Anthony Theakston
Description
Theakston arrives at forms of this kind by carving, not modelling. He transfers a drawing onto a solid block of Herculite plaster and cuts it back with chisels, saws, surforms and files until the volume is established, reducing the bird to its essential structure. From the finished plaster a mould is taken, and the bronze is produced by the lost-wax method at Castle Fine Arts Foundry in Wales, where he has worked for a number of years. A flexible mould of the plaster master yields a wax copy, which is encased in a ceramic shell and fired so the wax is burnt out, then filled with molten bronze; once cooled, the shell is broken away and the surface is finished and patinated by hand. He works in editions and applies the chemical patina to each cast individually, which accounts for the variation in colour across the body.

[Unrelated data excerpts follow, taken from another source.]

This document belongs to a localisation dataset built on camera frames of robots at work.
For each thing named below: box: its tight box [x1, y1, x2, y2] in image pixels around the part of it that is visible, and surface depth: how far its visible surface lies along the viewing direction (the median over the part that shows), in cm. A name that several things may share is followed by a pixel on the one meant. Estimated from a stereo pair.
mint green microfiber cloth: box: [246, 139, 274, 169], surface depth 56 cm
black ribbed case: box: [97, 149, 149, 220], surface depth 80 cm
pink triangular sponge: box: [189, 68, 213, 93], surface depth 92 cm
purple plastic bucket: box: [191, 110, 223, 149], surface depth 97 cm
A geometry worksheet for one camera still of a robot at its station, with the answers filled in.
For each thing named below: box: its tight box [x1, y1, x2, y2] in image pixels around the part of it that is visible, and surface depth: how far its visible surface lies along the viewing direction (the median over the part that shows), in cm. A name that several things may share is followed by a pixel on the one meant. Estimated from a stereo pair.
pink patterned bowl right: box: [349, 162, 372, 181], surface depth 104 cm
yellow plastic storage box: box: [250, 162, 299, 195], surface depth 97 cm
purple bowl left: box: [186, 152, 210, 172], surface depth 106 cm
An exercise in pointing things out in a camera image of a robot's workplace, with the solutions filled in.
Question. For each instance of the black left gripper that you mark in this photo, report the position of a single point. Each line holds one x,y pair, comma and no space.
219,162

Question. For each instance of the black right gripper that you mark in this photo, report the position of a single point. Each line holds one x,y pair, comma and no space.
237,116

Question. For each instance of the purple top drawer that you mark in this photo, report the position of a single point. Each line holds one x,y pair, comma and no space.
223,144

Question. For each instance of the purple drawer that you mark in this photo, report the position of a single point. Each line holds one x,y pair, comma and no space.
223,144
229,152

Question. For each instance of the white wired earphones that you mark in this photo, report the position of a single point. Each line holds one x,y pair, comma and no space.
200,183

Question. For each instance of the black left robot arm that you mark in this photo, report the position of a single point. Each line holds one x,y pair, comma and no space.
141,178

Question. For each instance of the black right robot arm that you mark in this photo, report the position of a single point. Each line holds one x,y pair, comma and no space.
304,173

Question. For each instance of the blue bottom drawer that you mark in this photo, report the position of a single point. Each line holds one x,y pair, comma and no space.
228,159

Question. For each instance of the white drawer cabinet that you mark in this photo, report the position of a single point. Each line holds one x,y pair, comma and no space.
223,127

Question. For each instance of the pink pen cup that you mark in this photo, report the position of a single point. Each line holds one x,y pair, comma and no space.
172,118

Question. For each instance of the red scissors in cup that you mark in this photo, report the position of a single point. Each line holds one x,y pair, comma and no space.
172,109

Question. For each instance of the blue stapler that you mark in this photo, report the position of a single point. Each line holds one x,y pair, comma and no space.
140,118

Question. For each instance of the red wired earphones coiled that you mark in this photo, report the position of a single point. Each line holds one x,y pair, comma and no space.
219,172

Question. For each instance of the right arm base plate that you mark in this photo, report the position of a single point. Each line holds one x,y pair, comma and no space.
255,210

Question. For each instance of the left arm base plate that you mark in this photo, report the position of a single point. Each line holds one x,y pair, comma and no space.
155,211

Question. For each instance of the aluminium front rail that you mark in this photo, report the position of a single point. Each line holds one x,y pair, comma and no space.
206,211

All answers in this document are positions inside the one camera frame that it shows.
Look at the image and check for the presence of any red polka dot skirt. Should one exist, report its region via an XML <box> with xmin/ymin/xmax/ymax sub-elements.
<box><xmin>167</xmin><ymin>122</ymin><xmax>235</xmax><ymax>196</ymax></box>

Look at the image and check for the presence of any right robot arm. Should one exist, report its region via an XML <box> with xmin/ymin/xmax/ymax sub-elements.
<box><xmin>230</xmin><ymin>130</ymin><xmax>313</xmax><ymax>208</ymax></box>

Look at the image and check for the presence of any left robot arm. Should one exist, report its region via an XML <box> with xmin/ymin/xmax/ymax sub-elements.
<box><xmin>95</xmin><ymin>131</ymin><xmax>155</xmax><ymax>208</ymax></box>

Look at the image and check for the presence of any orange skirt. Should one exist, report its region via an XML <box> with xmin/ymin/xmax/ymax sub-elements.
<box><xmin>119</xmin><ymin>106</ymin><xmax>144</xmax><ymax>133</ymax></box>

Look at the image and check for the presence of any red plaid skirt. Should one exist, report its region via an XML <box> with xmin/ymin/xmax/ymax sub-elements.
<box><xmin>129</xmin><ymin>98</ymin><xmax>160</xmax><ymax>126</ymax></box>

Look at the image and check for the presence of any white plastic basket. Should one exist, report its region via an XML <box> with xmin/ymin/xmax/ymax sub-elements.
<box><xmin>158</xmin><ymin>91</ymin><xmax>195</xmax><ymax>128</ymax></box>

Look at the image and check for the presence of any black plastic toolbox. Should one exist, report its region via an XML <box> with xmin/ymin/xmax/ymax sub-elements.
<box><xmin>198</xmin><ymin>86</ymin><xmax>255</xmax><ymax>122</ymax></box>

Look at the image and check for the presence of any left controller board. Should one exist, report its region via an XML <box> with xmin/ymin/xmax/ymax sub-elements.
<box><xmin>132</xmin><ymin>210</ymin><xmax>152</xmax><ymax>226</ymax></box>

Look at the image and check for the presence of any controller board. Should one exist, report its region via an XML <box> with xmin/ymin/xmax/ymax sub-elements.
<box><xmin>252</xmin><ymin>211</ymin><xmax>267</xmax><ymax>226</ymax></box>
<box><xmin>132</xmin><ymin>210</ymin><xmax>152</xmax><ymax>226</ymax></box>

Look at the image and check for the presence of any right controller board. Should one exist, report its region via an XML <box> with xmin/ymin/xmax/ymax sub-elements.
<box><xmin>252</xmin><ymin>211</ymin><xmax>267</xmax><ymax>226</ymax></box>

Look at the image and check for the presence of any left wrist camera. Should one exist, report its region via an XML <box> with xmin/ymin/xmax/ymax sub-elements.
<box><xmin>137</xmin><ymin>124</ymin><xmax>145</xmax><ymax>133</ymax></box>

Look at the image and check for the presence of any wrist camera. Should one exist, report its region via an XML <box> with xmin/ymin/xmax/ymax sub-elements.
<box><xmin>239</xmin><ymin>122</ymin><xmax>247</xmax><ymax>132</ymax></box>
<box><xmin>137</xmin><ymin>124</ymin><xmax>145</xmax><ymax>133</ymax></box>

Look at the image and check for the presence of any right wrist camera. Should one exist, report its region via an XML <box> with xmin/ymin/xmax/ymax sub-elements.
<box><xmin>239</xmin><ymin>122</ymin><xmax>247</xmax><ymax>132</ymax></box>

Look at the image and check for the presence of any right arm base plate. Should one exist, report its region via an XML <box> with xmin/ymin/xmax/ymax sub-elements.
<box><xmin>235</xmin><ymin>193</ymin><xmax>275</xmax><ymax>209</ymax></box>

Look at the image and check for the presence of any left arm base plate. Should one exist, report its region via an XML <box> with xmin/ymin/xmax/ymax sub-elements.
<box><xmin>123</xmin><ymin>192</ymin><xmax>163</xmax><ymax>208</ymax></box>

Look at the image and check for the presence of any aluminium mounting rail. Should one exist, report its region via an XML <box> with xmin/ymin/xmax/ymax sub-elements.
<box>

The reduction of form is the defining feature of Large Turnaround. Theakston pares the barn owl back to its essentials, dispensing with plumage, wings and feet so that the whole bird is carried by a few continuous, unbroken surfaces. This economy of form concentrates all attention on the essential character of the species: the head is distilled to a near-flat plane, broken only by the ridge of the facial disc and the two incised eyes, while the body becomes a single swelling volume of remarkable purity. The interplay between the angular, geometric face and the smooth rounded mass of the torso gives the form its presence, and the polished surfaces draw the light across broad, uninterrupted areas, allowing the silhouette and the patina to express the bird. The reduction is total, yet the owl is unmistakable.